A Novel Process Monitoring and Root Cause Diagnosis Strategy Based on Knowledge-Data-Integrated Causal Digraph for Complex Industrial Processes
Jie Dong, Daye Li, Yanmei Wei, Kaixiang Peng
Abstract
With the integrated and scaled development of modern industrial processes, multiple control units are strongly coupled, forming a complex interconnected network. This leads to the propagation and evolution of faults within the network, which will affect the quality of products and the safety of industrial processes. This article proposes a novel process monitoring and root cause diagnosis strategy for complex industrial processes based on a knowledge-data-integrated causal digraph. Compared with traditional single data-driven methods, this strategy combines process data and knowledge to improve the ability of fault detection and diagnosis. First, an attention-based time convolutional network is performed on process variables to construct a causal digraph. The causal digraph is trimmed and refined using the process knowledge to solve the problem of redundant causality and enhance interpretability. Second, the complex industrial process is decomposed into multiple sub-blocks, and the causal relationship between sub-blocks is obtained.
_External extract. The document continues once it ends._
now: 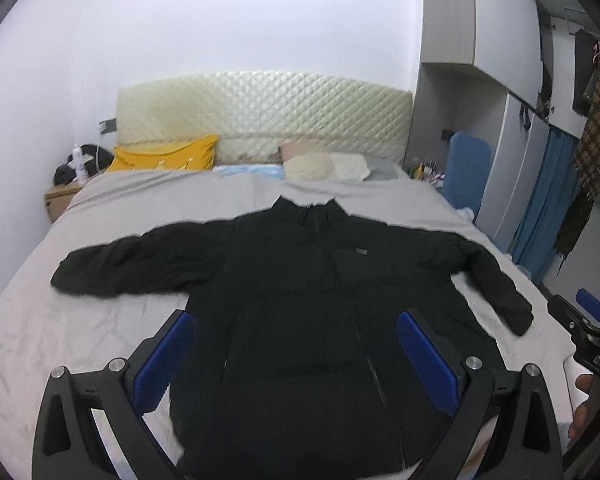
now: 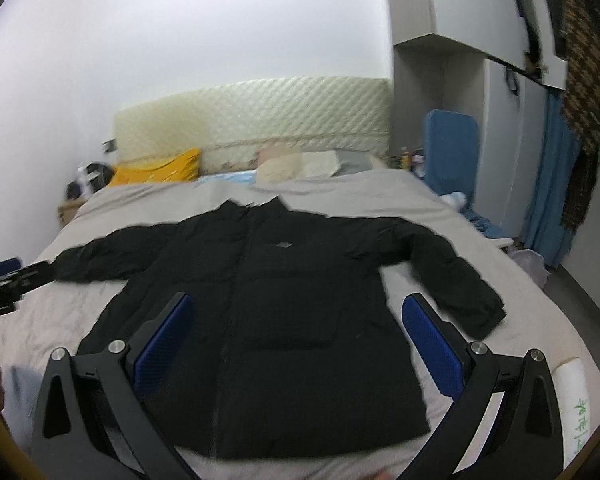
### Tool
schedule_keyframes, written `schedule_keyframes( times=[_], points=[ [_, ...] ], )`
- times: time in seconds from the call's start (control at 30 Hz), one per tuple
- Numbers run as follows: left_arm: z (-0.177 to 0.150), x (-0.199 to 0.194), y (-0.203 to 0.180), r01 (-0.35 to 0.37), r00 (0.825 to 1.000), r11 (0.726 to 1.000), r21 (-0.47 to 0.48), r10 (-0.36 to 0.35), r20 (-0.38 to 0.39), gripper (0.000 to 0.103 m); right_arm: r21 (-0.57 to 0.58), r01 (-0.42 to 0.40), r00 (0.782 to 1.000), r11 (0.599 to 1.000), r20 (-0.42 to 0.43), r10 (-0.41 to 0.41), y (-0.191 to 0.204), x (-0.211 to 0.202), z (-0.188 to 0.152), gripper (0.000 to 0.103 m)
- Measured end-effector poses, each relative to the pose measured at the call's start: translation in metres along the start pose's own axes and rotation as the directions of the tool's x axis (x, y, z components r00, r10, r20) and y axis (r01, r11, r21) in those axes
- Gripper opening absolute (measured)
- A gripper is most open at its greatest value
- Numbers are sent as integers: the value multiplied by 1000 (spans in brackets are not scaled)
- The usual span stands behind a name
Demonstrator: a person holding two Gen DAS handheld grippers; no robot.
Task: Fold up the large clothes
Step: 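Grasp the black jacket's sleeve cuff with the right gripper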
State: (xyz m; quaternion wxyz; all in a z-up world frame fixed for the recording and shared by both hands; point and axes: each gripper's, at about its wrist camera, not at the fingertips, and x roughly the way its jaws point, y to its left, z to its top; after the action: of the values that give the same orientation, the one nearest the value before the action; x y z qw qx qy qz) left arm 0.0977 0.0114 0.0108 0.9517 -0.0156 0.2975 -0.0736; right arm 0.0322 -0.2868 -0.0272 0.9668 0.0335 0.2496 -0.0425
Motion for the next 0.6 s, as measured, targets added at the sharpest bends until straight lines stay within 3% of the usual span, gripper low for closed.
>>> schedule_keyframes(
  times=[0.1,0.23,0.37,0.53,0.6],
  points=[
    [10,25,6,11,1000,1000,-18,-10,22,102,34,-2,999,999,-45,3,-16,28,4,103],
    [22,61,17,22,999,998,-63,-23,-25,102,29,63,994,998,-96,-60,-27,62,7,103],
    [25,85,22,-11,1000,998,-58,10,-14,102,44,90,991,995,-106,-85,-39,93,7,103],
    [13,124,32,39,997,997,-66,-43,-56,102,167,107,991,980,-98,-92,-70,118,8,103],
    [7,136,37,26,997,996,-82,-32,-75,102,210,124,988,970,-114,-101,-85,132,7,103]
  ],
)
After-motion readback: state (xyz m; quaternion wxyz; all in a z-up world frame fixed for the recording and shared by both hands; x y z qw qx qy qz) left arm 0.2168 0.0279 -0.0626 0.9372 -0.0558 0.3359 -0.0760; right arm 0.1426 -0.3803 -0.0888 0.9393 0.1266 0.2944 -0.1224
On this basis, a process monitoring model for collaborative analysis of temporal and spatial information is established, where spatial information among sub-blocks is obtained through the interaction of information between them, and the temporal information within sub-blocks is captured by kernel canonical variate analysis (KCVA). Subsequently, a fault diagnosis method based on global and local causal digraphs is designed. Process data and causal digraphs are used to select fault variables and analyze causality relationships respectively, which can infer the fault root cause and propagation path. Finally, the experimental results on the real dataset of the float glass production process demonstrate that our strategy not only achieves significant improvements over other methods but also has a favorable application in industrial processes.